Core duo Thom Powers (fittingly, like a superhuman Mr. Yorke) and Alisa Xayalith (approximately 334 points in Scrabble) embrace guitar-gilded electro pop with an unrefined, outsider’s poise and artfulness that set them apart from the identikit ’80s revivalists rolling synthfully off the major-label conveyor belt the past two years.
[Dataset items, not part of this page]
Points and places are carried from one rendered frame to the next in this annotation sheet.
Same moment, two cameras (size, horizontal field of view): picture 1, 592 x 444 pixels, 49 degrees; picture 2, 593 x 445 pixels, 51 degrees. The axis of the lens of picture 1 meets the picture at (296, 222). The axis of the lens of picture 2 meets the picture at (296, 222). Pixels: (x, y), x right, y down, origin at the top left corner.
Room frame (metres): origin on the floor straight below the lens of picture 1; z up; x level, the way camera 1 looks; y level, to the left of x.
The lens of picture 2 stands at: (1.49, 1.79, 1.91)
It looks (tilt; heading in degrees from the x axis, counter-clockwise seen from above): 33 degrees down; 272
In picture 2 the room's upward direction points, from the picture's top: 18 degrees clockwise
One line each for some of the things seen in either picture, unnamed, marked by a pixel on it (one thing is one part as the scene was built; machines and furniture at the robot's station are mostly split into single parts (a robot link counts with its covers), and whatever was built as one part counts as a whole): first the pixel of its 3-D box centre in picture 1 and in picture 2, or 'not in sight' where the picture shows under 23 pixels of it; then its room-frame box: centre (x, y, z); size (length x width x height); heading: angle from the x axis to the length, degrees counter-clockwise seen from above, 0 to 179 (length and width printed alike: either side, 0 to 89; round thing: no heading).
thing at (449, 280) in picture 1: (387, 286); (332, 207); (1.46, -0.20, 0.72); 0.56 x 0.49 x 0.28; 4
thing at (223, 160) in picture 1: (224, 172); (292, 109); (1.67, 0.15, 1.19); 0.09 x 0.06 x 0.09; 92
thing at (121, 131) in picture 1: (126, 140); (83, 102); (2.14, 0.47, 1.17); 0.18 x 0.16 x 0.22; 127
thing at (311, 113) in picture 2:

TN&F look as much to Pendulum, “Swastika Eyes”-era Primal Scream and modern-day Radiohead as Hurts, and advance the cause of poptronica several leap years as a result.
As the priest said to the prostitute, the trick’s in the juxtapositions. A shimmery, Top Gun-worthy cut like “Eyes” might seem retro and mawkish if it didn’t follow “The Sun” – a pop “Everything In Its Right Place” laced with skittering beats, Hendrix guitar squalls and electric piano, looped onto a monotone whisper-rap. Boasting synths as bright as “Stars” and an arc-welding buzz-guitar riff, “Young Blood” could see them tagged as this year’s “Kids” copyists…were it not followed by “No Way,” a gossamer acoustic number that explodes into a starburst chorus of epic fuzz that sounds like Sleigh Bells trying to soundtrack Avatar 2.
The desperate rave-rock thumper “Spank” slithers in on cranky guitars and feedback; “All of This” hobbles its otherwise massive potential for heavy rotation with blatant swearing; “Frayed” coasts itchily along on a beat made out of dial tones. There’s an organic texture, depth and colour here so often lacking in the machine-tooled world of production-line pop. It’s as if TN&F have been made up of all the rough edges smoothed off every major chart hit since 1984.
Their refusal of all things feel-good only adds to the stylistic tension. There’s lots of mental anguish, psychic bruises and “Tearing at the seams” on “Frayed,” while their most ecstatic hit tune, “Punching in a Dream,” concerns violent nightmares; and at the very least “Spank” details a global pandemic, at worst a zombie apocalypse. “The Sun” is all paranoia, recriminations and the terror of lost narcotic hours, while closer “Jilted Lovers” teeters into all-out psychosis, with Alisa’s sublime coo cracking: “Voices in my head multiply / I am such a mess.” A classic case of ugly and beautiful: TN&F’s passive melodicism and aggressive innovation clash in a dazzling blaze of psych/sonic fireworks.